WHAT NEEDS TO BE DONE
Collect all lines below with the string "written".

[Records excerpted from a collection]
__________________________________________________

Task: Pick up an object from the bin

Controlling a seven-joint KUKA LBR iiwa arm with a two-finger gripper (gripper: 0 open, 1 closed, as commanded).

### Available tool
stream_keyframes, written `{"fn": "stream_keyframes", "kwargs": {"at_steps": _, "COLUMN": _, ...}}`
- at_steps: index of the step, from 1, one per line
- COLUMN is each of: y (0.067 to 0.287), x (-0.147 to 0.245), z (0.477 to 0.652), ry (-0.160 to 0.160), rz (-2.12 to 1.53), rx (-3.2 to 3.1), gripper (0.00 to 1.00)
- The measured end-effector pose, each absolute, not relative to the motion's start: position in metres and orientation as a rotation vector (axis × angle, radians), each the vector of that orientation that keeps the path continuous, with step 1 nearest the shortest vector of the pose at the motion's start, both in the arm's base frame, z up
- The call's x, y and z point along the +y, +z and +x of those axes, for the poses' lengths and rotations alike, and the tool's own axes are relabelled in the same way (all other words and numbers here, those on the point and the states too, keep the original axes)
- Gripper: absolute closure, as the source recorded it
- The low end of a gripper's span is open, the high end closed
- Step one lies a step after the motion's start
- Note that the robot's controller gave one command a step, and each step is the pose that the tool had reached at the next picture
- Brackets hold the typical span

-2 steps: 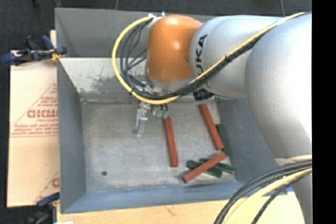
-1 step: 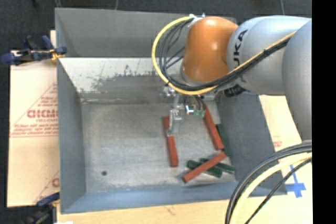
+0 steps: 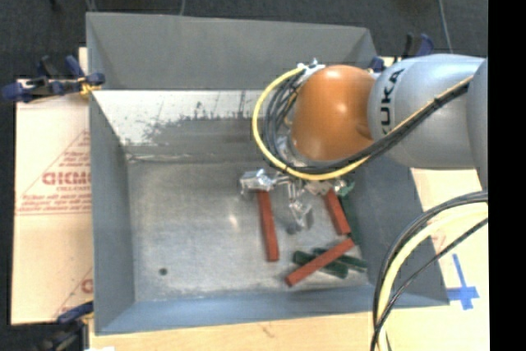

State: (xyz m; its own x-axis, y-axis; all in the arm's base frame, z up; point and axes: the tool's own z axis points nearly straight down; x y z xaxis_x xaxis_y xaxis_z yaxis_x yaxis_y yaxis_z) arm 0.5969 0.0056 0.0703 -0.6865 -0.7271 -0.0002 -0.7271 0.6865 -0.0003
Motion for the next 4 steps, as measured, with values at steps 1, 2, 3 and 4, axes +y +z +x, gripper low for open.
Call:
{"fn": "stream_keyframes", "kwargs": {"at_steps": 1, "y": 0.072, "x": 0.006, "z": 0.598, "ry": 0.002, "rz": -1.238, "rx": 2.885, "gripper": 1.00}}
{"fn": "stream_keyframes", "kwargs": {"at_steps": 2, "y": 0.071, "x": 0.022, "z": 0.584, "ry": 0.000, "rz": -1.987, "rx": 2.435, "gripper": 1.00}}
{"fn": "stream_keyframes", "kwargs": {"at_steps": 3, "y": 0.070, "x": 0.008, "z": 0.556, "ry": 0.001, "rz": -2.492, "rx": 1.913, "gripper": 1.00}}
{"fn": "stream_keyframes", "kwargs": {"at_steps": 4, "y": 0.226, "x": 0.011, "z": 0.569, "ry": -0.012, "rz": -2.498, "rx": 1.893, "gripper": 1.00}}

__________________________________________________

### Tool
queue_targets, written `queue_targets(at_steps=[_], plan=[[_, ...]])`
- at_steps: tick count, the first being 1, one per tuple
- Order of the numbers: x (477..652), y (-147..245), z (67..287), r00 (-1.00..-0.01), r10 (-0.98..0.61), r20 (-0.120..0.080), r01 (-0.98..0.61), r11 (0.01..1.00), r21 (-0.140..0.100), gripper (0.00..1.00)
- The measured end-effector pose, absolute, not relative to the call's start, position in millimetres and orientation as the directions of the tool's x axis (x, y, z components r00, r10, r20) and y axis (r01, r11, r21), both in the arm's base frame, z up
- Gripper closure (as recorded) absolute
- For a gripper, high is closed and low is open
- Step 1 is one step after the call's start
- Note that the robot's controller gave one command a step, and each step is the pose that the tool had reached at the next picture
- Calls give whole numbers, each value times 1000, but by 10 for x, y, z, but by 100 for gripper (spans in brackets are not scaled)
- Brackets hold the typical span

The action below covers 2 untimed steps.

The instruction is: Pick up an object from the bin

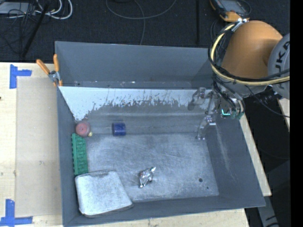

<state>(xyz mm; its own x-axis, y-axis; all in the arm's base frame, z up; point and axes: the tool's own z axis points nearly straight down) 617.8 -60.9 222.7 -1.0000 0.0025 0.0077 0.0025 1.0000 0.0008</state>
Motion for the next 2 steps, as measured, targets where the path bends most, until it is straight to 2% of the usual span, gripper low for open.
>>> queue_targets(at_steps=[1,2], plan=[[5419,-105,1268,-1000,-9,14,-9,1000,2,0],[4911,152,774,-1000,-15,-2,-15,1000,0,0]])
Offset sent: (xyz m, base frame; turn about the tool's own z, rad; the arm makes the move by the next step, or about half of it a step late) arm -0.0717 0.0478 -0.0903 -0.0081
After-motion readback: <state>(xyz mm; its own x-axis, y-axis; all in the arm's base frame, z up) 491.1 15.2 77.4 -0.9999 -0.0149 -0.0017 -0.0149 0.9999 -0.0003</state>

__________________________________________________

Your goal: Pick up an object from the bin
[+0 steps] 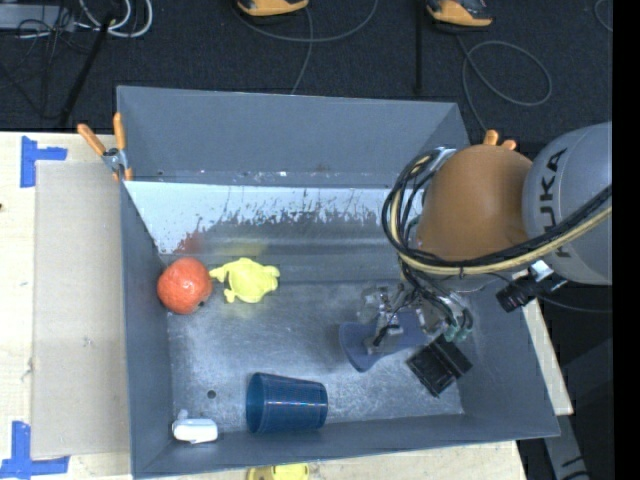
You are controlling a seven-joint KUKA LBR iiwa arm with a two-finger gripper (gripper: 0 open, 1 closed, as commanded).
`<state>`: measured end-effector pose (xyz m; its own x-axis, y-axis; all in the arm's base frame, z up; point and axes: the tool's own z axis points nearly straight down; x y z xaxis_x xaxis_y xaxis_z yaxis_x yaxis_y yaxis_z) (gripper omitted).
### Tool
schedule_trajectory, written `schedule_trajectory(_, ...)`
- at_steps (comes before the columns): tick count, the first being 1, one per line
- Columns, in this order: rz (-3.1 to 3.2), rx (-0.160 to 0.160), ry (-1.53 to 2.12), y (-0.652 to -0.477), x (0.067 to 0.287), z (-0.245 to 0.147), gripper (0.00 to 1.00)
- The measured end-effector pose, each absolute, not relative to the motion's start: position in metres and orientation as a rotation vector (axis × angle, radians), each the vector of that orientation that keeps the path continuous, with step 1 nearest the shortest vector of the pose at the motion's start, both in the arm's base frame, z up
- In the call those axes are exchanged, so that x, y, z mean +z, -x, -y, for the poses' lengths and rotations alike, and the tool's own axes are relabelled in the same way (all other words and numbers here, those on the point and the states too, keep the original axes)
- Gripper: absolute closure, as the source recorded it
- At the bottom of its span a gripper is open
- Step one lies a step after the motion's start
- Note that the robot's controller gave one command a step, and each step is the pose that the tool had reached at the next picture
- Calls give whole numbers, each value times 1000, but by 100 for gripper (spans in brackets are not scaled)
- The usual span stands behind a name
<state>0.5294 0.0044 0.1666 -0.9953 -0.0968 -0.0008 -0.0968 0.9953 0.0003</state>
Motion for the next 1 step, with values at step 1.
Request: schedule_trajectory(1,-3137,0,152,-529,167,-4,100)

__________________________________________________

OUTPUT FOR THIS TASK
stream_keyframes, written `{"fn": "stream_keyframes", "kwargs": {"at_steps": _, "COLUMN": _, ...}}`
queue_targets, written `queue_targets(at_steps=[_], plan=[[_, ...]])`
schedule_trajectory, written `schedule_trajectory(_, ...)`

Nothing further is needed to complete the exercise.